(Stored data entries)
BEGIN

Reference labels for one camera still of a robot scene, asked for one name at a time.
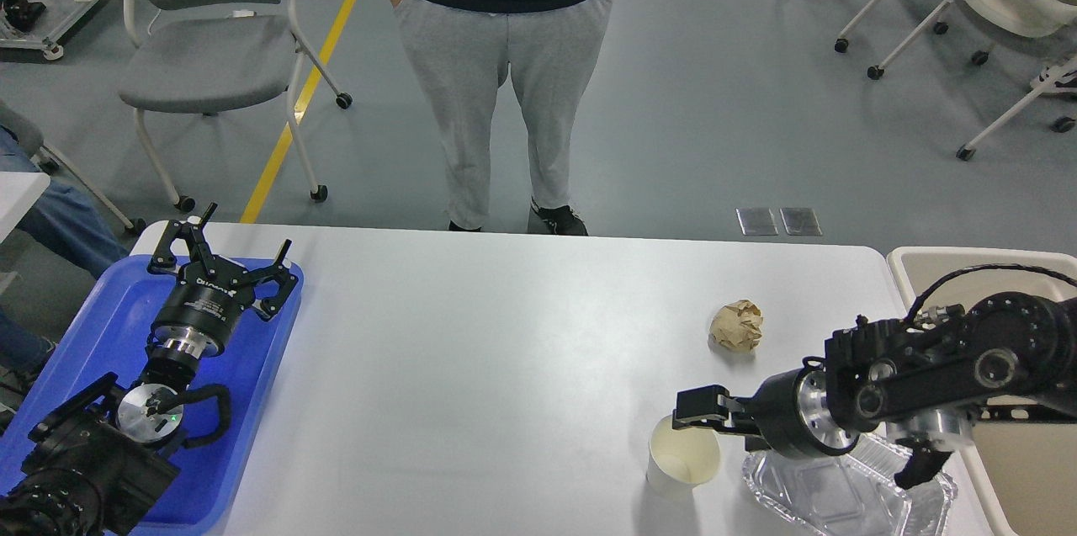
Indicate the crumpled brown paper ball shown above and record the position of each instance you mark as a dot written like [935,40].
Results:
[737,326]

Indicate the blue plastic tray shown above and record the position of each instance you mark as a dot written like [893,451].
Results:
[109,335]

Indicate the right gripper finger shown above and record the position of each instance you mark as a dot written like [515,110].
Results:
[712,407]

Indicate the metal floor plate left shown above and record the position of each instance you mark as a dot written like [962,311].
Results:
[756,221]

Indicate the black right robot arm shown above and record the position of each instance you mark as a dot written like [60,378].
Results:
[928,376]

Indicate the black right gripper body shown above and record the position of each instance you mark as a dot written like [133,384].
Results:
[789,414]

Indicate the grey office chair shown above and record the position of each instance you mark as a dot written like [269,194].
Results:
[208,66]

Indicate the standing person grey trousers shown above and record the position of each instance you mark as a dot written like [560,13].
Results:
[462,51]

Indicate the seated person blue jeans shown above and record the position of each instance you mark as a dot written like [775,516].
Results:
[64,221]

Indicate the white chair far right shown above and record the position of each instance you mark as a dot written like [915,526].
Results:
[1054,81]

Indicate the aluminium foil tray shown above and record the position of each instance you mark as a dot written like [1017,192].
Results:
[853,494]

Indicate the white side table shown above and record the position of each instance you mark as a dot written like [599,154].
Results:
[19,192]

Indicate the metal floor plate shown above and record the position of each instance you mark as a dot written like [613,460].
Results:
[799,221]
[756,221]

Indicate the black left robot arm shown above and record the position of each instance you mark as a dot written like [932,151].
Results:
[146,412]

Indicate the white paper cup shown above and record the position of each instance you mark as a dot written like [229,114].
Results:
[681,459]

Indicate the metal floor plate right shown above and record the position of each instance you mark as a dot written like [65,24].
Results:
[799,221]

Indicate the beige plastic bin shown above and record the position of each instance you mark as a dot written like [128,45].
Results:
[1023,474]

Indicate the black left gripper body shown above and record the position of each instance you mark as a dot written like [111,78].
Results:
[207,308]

END
BEGIN

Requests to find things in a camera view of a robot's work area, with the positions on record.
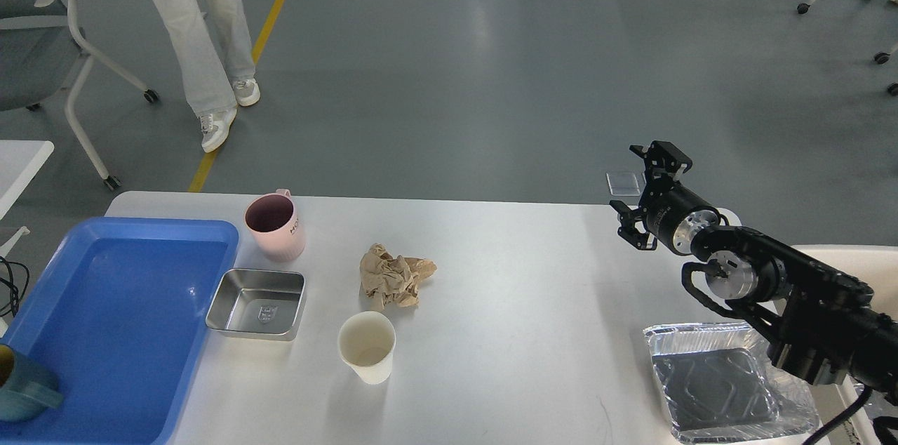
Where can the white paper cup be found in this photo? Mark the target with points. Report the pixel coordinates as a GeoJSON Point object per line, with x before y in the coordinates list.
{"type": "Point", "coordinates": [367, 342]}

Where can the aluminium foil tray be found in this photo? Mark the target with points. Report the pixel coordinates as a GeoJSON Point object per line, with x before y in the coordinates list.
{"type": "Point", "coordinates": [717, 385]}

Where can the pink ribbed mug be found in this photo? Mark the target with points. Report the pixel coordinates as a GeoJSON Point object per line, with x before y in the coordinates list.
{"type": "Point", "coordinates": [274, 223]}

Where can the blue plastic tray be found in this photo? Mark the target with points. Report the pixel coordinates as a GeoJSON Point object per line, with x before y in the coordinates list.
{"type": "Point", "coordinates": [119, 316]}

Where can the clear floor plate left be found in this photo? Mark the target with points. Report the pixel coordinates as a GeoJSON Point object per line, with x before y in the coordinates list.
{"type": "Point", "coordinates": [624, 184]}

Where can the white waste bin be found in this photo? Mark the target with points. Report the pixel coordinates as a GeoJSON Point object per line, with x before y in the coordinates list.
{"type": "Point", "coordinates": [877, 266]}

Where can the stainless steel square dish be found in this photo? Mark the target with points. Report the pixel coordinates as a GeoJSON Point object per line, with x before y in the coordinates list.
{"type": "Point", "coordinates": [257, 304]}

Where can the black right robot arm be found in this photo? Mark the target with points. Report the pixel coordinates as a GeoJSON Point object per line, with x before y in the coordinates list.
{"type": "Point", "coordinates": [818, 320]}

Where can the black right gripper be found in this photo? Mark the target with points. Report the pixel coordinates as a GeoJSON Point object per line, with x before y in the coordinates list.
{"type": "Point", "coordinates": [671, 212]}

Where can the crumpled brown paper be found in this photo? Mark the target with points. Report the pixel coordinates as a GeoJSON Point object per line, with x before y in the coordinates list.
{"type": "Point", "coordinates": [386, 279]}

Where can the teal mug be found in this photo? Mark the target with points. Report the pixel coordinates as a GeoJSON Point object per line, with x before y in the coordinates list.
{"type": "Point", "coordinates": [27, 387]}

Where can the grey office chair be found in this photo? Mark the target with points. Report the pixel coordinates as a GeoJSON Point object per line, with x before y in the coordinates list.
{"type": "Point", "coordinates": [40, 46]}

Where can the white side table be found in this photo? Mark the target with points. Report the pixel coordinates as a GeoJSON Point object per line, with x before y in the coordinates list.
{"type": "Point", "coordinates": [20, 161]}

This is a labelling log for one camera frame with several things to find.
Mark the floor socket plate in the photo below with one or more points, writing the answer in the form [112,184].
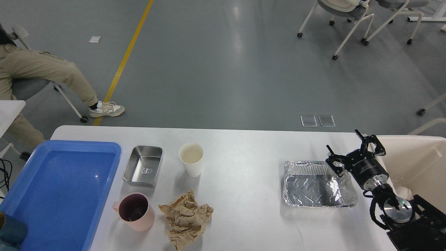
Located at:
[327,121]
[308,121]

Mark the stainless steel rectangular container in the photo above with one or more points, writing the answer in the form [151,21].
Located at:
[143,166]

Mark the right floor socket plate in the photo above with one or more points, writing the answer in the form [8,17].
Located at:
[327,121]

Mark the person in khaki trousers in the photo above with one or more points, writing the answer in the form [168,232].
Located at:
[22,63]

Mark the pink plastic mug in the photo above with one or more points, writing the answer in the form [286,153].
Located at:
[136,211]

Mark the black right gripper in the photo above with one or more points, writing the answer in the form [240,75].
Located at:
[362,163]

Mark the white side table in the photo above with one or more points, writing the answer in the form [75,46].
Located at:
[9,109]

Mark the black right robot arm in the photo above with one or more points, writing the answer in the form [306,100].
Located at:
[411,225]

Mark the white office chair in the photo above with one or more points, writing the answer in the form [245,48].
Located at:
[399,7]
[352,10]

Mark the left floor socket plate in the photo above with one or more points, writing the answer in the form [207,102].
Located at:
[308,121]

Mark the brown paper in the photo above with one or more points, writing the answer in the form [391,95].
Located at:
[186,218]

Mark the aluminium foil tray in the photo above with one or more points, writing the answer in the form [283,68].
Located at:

END
BEGIN

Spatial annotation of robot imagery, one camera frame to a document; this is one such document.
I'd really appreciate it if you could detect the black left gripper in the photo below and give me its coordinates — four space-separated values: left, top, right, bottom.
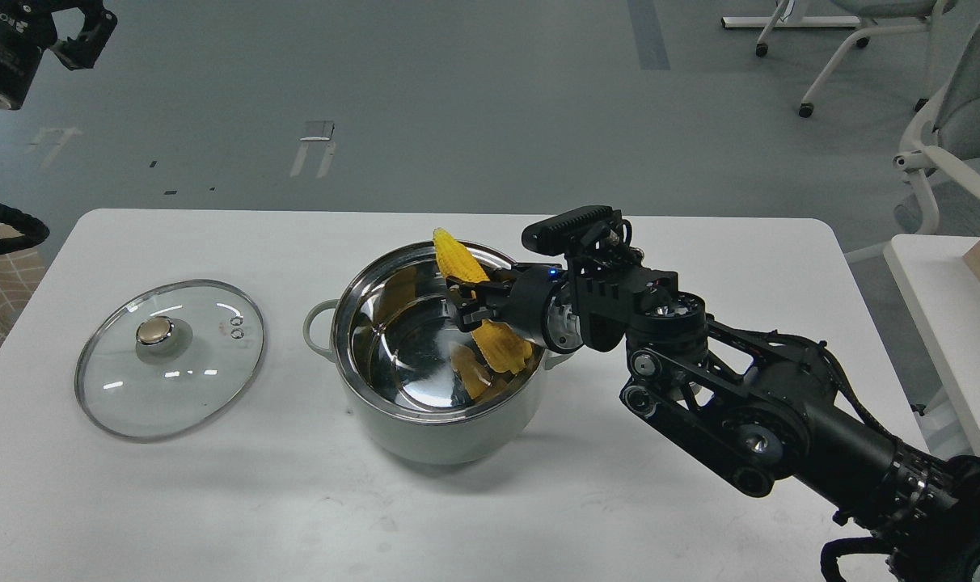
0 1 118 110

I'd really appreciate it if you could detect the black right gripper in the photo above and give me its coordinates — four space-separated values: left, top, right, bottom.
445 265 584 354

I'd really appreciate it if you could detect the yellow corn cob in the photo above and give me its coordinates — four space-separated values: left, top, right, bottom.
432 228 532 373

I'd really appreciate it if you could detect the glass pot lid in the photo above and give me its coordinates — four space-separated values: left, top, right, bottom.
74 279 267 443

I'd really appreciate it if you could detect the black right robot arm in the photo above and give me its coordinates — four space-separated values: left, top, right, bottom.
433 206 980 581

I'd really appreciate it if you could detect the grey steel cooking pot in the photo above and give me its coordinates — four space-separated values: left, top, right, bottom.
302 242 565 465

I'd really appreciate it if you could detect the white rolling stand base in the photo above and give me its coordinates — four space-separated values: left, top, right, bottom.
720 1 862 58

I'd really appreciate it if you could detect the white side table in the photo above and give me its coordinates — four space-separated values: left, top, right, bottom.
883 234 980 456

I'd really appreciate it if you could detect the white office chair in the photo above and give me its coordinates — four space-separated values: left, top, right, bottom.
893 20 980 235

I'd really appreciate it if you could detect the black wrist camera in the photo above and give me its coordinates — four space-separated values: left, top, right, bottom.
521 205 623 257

END

** BRIEF **
Where the string "things" occurs in the data, return the whole line.

** SOLUTION BELOW **
Requests to find things in a camera view of a robot's work area, with the positions on record.
This is a labelling log for one camera frame with several things to find.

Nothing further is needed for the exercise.